Discarding verbiage, the substantial facts to be extracted from the indictment are these: Austin Mitchell, one of the defendants, being the holder of a certificate of membership in the Guaranty Mutual Accident Association of the City of New York, received an assessment notice in writing, requiring him to pay to the association three dollars on or before April 19, 1887; in default of which payment his right to future indemnity would be lost. He neglected to comply with the requirement of the notice, and thus forfeited his rights. He subsequently set up a claim against the association for indemnity for an alleged accident happening to him shortly after April 19, 1887, and in furtherance of this claim inclosed the aforesaid assessment notice, with three dollars, in an envelope addressed to the said association at New York city. This letter Was mailed at Millerton, Pa., on April 27, 1887; but in order to deceive/the officers of said association, and induce them to believe that it had been mailed in due time, the defendants changed the date of the mailing stamp of the post-office at Millerton, by taking out the figures 27, and inserting 15, and stamped the envelope with the date, April 15, 1887, instead of the true date, April 27, 1887. While not expressly alleged in the indictment, the fact was stated by the district attorney at 493the argument that one of the defendants was an employe in the post-office at Millerton.
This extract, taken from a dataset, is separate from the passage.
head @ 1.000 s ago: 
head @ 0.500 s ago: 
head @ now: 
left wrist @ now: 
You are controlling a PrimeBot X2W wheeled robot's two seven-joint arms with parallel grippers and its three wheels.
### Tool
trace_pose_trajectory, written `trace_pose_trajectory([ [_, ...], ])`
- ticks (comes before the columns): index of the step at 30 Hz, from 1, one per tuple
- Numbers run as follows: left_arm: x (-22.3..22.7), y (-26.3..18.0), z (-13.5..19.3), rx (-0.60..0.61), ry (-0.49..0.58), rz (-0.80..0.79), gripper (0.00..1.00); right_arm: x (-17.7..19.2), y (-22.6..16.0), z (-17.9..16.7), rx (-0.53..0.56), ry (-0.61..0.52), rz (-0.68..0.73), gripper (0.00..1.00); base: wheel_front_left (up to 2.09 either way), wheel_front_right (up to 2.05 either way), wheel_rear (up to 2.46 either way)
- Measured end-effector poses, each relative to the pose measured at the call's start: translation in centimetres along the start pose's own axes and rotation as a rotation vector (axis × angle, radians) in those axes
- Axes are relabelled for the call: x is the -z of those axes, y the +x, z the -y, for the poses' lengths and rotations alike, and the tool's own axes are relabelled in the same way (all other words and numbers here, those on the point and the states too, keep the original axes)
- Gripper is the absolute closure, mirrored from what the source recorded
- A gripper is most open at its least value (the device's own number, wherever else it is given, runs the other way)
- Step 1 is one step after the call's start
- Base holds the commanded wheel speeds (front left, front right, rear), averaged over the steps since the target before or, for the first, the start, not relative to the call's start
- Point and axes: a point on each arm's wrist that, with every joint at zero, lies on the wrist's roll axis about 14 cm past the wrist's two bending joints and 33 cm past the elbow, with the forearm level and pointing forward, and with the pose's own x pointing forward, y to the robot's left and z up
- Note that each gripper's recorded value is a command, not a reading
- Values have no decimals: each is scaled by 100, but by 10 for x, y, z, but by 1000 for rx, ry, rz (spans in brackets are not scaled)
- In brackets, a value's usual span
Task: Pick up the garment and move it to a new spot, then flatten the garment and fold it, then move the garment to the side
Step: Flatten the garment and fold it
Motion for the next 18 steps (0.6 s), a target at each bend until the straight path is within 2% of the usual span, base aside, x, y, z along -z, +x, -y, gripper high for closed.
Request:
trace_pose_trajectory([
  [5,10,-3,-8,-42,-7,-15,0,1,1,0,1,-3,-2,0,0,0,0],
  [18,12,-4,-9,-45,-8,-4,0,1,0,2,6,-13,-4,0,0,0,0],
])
Does section 5480 cover the case? I confess that the question has been to me one of some difficulty, but I have finally reached the negative conclusion. A careful study of the language employed has convinced me that it was not intended that this section should embrace every case where a letter promotive of, or connected with, a fraudulent design, may be sent through the post-office by the person engaged in or contemplating the fraud. As| was said in Brand v. U. S., 4 Fed. Rep. 395, the scheme to defraud within the meaning of said section is one which is to be effected by the deviser of it opening a correspondence by mail, or by inciting some one else to open such correspondence with him. To constitute the statutory offense, then, something more is necessary than the mere sending through the mail of a letter forming part, or designed to aid in the perpetration, of a fraud. The scope of the section was considered in U. S, v. Owens, 17 Fed. Rep. 72, 74, by Judge TREAT, who there said:

“It appears to the court that the act was designed to strike at common schemes of fraud, whereby, through the post-office, circulars, etc., are distributed, generally to entrap and defraud the unwary; and not the supervision, of commercial correspondence solely between a debtor and creditor.”

And as showing that such was the true interpretation, a pertinent reference was made to the concluding clause of the section, which provides that the indictment may charge offenses to the number of three, when committed within the same six calendar months; but the court shall give a single sentence, apportioning the punishment especially to the degree in which the abuse of the post-office establishment enters as an instrument in the fraudulent scheme. It will be perceived that the statutory offense is complete when the letter is placed in the post-office. But in the case in hand the fraudulent act was committed after the letter had been placed in the post-office, and consisted in the misuse of the mailing stamp, whereby a false date was given to the post-mark. A penal statute is not to be extended by construction so as to take in doubtful cases. Whatever is not plainly within its provisions should be regarded as without its intendment. The demurrer is sustained.

1 As to what constitutes the offense of using the mails to defraud, under Rev. St. U. S. § 5480, see U. S. v. Watson, 35 Fed. Rep. 358, and note.